In-vitro studies of curcumin encapsulated mesoporous Fe-Phenanthroline nanocluster for reduction of amyloid β plaque

Abstract

The etiology of Alzheimer's disease (AD) is attributed to the overproduction and accumulation of misfolded amyloid-β (Aβ) protein. Presently accessible drugs for AD only suppress the symptoms for a limited period of time, thereby limiting the efficacy of current therapies. Therefore, nanoformulation of potential therapeutics in AD, that can be more efficacious and that have limited off target effects and that are less toxic are warranted. In the current study, we engineered Curcumin (Cur) encapsulated NIP (within pores of average size 2.443 nm) which forms NCIP having size 48.86 ± 2.275 nm, spherical morphology and partially crystalline in nature.
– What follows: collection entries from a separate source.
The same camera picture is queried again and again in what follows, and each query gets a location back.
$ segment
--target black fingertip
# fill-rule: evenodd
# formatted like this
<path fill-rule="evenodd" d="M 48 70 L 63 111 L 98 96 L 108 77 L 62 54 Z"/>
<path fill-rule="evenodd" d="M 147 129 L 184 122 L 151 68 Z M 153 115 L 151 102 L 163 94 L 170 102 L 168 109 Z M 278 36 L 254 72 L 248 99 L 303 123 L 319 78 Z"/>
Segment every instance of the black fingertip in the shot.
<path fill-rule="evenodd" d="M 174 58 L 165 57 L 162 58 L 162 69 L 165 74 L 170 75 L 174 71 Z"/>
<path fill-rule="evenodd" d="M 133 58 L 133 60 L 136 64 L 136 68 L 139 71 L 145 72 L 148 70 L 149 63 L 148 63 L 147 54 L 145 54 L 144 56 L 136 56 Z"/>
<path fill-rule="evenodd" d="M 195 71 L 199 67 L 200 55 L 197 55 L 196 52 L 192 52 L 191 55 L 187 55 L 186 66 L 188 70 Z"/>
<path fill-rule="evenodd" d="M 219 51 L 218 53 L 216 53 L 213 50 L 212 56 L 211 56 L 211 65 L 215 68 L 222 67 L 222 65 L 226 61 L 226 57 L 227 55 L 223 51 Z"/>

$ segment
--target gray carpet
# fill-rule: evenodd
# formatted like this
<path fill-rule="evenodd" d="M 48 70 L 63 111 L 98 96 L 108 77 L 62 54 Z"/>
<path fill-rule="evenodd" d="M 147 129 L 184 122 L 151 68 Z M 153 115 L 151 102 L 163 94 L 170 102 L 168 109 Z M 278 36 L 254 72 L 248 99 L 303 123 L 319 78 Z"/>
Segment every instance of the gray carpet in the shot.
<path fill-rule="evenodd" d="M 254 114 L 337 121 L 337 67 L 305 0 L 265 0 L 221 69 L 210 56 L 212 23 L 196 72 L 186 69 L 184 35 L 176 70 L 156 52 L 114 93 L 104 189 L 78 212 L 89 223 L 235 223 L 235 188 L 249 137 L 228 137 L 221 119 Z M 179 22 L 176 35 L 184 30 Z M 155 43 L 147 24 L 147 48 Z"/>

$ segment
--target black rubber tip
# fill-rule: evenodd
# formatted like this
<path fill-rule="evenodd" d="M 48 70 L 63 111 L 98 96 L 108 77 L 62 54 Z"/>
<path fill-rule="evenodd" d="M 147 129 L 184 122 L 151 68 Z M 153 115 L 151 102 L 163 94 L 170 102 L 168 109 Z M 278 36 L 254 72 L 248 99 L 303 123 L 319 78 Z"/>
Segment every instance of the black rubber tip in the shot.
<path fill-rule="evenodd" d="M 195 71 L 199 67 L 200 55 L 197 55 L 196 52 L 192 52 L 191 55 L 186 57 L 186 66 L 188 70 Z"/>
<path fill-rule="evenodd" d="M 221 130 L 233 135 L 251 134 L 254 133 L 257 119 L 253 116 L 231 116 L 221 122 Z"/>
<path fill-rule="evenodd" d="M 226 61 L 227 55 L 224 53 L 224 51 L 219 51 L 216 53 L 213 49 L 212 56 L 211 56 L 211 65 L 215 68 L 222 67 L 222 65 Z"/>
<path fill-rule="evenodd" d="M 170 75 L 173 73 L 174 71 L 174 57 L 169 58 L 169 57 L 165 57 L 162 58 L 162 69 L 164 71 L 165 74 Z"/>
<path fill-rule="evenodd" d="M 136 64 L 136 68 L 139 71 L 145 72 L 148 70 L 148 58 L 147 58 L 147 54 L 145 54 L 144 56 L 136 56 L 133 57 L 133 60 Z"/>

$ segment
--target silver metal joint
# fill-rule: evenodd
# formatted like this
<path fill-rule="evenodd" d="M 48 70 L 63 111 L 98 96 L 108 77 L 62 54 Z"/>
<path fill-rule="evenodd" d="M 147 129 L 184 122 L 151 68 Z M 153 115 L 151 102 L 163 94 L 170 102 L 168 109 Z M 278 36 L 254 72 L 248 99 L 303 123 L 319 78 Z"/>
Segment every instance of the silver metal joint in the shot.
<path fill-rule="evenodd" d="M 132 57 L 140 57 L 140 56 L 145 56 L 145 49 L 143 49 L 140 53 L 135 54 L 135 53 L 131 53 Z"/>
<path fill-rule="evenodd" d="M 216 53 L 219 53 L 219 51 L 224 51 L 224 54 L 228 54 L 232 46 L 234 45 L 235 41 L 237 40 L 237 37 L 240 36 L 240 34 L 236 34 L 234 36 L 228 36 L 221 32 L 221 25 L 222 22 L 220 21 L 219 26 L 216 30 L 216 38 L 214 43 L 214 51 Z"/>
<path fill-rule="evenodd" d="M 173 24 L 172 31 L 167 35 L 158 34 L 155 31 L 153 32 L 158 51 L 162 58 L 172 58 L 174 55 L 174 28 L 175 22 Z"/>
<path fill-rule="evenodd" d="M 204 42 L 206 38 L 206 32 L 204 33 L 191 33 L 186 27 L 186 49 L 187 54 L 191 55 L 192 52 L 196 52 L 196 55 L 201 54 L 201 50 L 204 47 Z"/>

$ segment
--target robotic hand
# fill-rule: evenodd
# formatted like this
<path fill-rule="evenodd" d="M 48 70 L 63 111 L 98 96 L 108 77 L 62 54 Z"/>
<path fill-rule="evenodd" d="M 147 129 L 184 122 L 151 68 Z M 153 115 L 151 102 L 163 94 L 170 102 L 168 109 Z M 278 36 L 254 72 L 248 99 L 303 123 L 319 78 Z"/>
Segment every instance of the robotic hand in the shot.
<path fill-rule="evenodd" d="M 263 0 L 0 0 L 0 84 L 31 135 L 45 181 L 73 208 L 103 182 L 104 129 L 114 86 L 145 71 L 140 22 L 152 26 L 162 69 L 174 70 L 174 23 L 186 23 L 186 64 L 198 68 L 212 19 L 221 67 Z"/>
The novelty in this formulation is that for the first time we are reporting its nanoformulation and its use in the reduction of Aβ Plaque. Also it has the ability to cross the Blood Brain Barrier. We assessed the potentiality of a fluorescent NCIP in reducing Aβ plaques using an in-vitro AD model. We evaluated the anti-inflammatory effects of these Cur based nanoformulations by assessing the pro-inflammatory cytokines levels in the culture milieu. We noticed, NCIP is able to reduce Aβ plaque formation by 51.4% accompanied by significant percentage decline in Tumor Necrosis Factor- α (TNF-α; 93.4%), Apolipoprotein E (APOE; 90.4%) and Interleukin 8 (IL-8; 90.7%) expression respectively as compared to the untreated control. Our novel nanoformulation possesses significant anti-inflammatory properties and has potential therapeutic utility in AD. Additionally, the NCIP nanoformulation enables the utilization of the nutraceutical “Curcumin” as an effective therapeutic and circumvents the limitations of its utility due its poor solubility in water.